**WORK INSTRUCTION:** Print every record word for word.

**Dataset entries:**
>>>

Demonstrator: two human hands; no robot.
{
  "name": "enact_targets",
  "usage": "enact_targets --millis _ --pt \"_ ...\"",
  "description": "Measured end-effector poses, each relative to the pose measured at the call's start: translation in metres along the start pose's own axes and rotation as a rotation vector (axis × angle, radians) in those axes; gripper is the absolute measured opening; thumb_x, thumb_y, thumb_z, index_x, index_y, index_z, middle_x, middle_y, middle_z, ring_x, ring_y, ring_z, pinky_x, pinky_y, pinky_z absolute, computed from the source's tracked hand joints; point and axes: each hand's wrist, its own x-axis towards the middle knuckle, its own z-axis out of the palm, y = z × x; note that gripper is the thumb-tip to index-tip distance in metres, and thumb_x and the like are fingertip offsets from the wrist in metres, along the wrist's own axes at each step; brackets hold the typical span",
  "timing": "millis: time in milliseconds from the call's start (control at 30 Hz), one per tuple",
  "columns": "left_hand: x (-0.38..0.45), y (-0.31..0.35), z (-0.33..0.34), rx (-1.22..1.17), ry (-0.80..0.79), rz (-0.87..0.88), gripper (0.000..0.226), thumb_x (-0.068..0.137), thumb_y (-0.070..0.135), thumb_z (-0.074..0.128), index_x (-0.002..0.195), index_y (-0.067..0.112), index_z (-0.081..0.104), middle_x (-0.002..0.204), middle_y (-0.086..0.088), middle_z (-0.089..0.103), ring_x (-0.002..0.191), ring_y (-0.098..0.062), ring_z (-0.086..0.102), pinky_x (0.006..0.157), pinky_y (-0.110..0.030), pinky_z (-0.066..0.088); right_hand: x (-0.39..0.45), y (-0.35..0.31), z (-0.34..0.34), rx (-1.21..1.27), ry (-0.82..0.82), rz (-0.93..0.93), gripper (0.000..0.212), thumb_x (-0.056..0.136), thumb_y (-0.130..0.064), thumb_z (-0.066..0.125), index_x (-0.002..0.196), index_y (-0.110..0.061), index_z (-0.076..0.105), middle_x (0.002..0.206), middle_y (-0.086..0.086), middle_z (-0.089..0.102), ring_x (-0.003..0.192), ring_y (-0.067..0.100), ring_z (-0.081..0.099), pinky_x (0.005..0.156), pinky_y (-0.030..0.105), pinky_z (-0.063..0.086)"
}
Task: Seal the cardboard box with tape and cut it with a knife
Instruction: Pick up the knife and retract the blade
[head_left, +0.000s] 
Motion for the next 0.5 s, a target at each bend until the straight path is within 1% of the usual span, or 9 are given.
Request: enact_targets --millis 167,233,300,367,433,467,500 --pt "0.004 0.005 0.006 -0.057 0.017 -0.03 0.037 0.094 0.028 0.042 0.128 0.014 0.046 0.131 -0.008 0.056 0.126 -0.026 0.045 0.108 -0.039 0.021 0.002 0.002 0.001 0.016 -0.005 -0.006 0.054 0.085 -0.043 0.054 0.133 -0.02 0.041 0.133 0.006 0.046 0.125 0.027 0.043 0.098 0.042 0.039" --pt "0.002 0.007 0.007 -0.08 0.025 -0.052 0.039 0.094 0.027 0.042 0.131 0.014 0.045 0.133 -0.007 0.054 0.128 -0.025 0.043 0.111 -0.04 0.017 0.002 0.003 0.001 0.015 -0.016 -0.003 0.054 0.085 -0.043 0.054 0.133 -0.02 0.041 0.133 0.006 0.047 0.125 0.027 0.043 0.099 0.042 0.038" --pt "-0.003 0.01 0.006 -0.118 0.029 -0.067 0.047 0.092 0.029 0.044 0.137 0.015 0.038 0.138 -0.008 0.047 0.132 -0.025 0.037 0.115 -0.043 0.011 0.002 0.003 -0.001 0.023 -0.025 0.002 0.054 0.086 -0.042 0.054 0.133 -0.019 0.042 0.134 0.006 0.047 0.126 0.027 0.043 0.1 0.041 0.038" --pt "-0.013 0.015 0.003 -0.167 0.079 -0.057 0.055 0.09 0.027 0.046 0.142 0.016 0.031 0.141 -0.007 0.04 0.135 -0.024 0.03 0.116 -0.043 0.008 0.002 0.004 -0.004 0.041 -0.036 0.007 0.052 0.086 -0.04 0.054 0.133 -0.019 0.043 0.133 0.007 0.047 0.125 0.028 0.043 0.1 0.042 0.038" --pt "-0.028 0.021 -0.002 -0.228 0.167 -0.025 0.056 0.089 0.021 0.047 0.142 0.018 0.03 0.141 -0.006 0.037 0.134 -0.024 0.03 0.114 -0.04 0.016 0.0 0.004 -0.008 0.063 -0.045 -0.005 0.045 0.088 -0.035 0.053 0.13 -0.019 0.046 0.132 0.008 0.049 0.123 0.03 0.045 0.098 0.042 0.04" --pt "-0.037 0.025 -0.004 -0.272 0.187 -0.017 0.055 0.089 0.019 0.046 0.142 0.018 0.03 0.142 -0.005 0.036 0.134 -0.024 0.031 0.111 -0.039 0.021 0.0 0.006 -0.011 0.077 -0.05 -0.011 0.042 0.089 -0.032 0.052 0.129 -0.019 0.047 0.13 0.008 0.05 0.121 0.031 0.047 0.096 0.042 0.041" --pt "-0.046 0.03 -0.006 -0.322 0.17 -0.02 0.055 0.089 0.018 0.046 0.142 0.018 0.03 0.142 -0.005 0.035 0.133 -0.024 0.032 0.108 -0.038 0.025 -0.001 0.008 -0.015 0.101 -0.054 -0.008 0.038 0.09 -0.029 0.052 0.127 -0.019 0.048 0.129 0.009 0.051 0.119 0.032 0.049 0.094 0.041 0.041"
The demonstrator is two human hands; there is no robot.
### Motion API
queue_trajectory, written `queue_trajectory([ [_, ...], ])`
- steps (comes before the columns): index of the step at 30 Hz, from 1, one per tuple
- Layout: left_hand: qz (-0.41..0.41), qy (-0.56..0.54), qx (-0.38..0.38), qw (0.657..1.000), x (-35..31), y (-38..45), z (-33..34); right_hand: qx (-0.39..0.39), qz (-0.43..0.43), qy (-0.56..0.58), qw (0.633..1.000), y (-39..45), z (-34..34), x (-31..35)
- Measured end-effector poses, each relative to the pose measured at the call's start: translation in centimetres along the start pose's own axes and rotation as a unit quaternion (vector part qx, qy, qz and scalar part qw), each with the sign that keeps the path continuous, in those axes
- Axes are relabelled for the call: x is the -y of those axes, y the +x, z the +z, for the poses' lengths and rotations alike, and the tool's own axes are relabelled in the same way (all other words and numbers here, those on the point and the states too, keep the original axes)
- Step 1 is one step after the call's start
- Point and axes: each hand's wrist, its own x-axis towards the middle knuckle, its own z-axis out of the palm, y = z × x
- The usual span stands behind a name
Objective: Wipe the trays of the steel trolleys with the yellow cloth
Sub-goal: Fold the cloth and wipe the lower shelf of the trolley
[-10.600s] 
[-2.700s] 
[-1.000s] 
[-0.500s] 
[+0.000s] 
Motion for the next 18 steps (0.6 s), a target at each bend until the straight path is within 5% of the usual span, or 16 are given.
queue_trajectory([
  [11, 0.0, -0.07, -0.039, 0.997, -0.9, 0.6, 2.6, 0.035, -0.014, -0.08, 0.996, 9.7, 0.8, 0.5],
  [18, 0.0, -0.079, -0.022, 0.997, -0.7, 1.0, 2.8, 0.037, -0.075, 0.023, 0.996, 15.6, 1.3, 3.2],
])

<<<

**RESPONSE BELOW:**
Demonstrator: two human hands; no robot.
{
  "name": "enact_targets",
  "usage": "enact_targets --millis _ --pt \"_ ...\"",
  "description": "Measured end-effector poses, each relative to the pose measured at the call's start: translation in metres along the start pose's own axes and rotation as a rotation vector (axis × angle, radians) in those axes; gripper is the absolute measured opening; thumb_x, thumb_y, thumb_z, index_x, index_y, index_z, middle_x, middle_y, middle_z, ring_x, ring_y, ring_z, pinky_x, pinky_y, pinky_z absolute, computed from the source's tracked hand joints; point and axes: each hand's wrist, its own x-axis towards the middle knuckle, its own z-axis out of the palm, y = z × x; note that gripper is the thumb-tip to index-tip distance in metres, and thumb_x and the like are fingertip offsets from the wrist in metres, along the wrist's own axes at each step; brackets hold the typical span",
  "timing": "millis: time in milliseconds from the call's start (control at 30 Hz), one per tuple",
  "columns": "left_hand: x (-0.38..0.45), y (-0.31..0.35), z (-0.33..0.34), rx (-1.22..1.17), ry (-0.80..0.79), rz (-0.87..0.88), gripper (0.000..0.226), thumb_x (-0.068..0.137), thumb_y (-0.070..0.135), thumb_z (-0.074..0.128), index_x (-0.002..0.195), index_y (-0.067..0.112), index_z (-0.081..0.104), middle_x (-0.002..0.204), middle_y (-0.086..0.088), middle_z (-0.089..0.103), ring_x (-0.002..0.191), ring_y (-0.098..0.062), ring_z (-0.086..0.102), pinky_x (0.006..0.157), pinky_y (-0.110..0.030), pinky_z (-0.066..0.088); right_hand: x (-0.39..0.45), y (-0.35..0.31), z (-0.34..0.34), rx (-1.21..1.27), ry (-0.82..0.82), rz (-0.93..0.93), gripper (0.000..0.212), thumb_x (-0.056..0.136), thumb_y (-0.130..0.064), thumb_z (-0.066..0.125), index_x (-0.002..0.196), index_y (-0.110..0.061), index_z (-0.076..0.105), middle_x (0.002..0.206), middle_y (-0.086..0.086), middle_z (-0.089..0.102), ring_x (-0.003..0.192), ring_y (-0.067..0.100), ring_z (-0.081..0.099), pinky_x (0.005..0.156), pinky_y (-0.030..0.105), pinky_z (-0.063..0.086)"
}
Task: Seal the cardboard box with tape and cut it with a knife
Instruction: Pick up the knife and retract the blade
[head_left, +0.000s] 
Motion for the next 0.5 s, a target at each bend until the straight path is within 1% of the usual span, or 9 are given.
Request: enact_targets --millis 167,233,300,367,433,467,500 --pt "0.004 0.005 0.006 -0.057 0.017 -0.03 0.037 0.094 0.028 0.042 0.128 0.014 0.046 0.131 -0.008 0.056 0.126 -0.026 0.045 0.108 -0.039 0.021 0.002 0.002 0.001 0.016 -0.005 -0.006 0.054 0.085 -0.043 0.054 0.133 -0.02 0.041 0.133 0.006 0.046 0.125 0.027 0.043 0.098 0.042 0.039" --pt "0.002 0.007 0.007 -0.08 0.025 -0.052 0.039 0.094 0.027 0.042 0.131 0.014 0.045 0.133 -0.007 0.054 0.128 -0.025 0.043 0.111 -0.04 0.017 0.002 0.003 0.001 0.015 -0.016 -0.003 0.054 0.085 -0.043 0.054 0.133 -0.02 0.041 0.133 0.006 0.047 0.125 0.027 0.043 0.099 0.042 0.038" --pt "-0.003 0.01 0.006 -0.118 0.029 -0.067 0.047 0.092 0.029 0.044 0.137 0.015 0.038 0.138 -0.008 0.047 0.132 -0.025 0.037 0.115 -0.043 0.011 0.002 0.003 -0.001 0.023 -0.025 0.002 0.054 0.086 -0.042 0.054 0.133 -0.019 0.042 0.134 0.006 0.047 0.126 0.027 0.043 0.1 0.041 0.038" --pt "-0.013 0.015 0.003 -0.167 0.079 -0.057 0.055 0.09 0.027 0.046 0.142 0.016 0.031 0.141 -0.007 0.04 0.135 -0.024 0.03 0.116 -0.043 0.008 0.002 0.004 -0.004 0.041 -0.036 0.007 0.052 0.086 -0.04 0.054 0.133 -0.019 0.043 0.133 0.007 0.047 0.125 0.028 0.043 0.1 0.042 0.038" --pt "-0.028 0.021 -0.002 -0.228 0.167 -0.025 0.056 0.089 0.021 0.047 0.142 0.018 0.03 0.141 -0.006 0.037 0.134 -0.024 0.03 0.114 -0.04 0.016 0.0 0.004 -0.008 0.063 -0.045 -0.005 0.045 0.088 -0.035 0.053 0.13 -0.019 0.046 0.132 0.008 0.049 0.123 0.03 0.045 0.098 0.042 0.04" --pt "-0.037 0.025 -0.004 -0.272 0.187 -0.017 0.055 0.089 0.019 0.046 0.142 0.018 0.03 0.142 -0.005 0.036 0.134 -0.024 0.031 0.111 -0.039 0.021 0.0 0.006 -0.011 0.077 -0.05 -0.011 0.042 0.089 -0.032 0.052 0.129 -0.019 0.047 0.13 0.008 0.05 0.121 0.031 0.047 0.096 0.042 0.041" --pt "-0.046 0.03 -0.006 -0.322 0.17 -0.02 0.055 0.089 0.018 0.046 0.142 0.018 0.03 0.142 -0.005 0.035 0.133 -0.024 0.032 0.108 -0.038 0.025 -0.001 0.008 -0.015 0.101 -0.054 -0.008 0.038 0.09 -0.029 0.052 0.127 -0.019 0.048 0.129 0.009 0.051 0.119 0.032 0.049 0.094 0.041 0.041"
The demonstrator is two human hands; there is no robot.
### Motion API
queue_trajectory, written `queue_trajectory([ [_, ...], ])`
- steps (comes before the columns): index of the step at 30 Hz, from 1, one per tuple
- Layout: left_hand: qz (-0.41..0.41), qy (-0.56..0.54), qx (-0.38..0.38), qw (0.657..1.000), x (-35..31), y (-38..45), z (-33..34); right_hand: qx (-0.39..0.39), qz (-0.43..0.43), qy (-0.56..0.58), qw (0.633..1.000), y (-39..45), z (-34..34), x (-31..35)
- Measured end-effector poses, each relative to the pose measured at the call's start: translation in centimetres along the start pose's own axes and rotation as a unit quaternion (vector part qx, qy, qz and scalar part qw), each with the sign that keeps the path continuous, in those axes
- Axes are relabelled for the call: x is the -y of those axes, y the +x, z the +z, for the poses' lengths and rotations alike, and the tool's own axes are relabelled in the same way (all other words and numbers here, those on the point and the states too, keep the original axes)
- Step 1 is one step after the call's start
- Point and axes: each hand's wrist, its own x-axis towards the middle knuckle, its own z-axis out of the palm, y = z × x
- The usual span stands behind a name
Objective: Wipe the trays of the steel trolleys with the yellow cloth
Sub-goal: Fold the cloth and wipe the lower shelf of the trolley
[-10.600s] 
[-2.700s] 
[-1.000s] 
[-0.500s] 
[+0.000s] 
Motion for the next 18 steps (0.6 s), a target at each bend until the straight path is within 5% of the usual span, or 16 are given.
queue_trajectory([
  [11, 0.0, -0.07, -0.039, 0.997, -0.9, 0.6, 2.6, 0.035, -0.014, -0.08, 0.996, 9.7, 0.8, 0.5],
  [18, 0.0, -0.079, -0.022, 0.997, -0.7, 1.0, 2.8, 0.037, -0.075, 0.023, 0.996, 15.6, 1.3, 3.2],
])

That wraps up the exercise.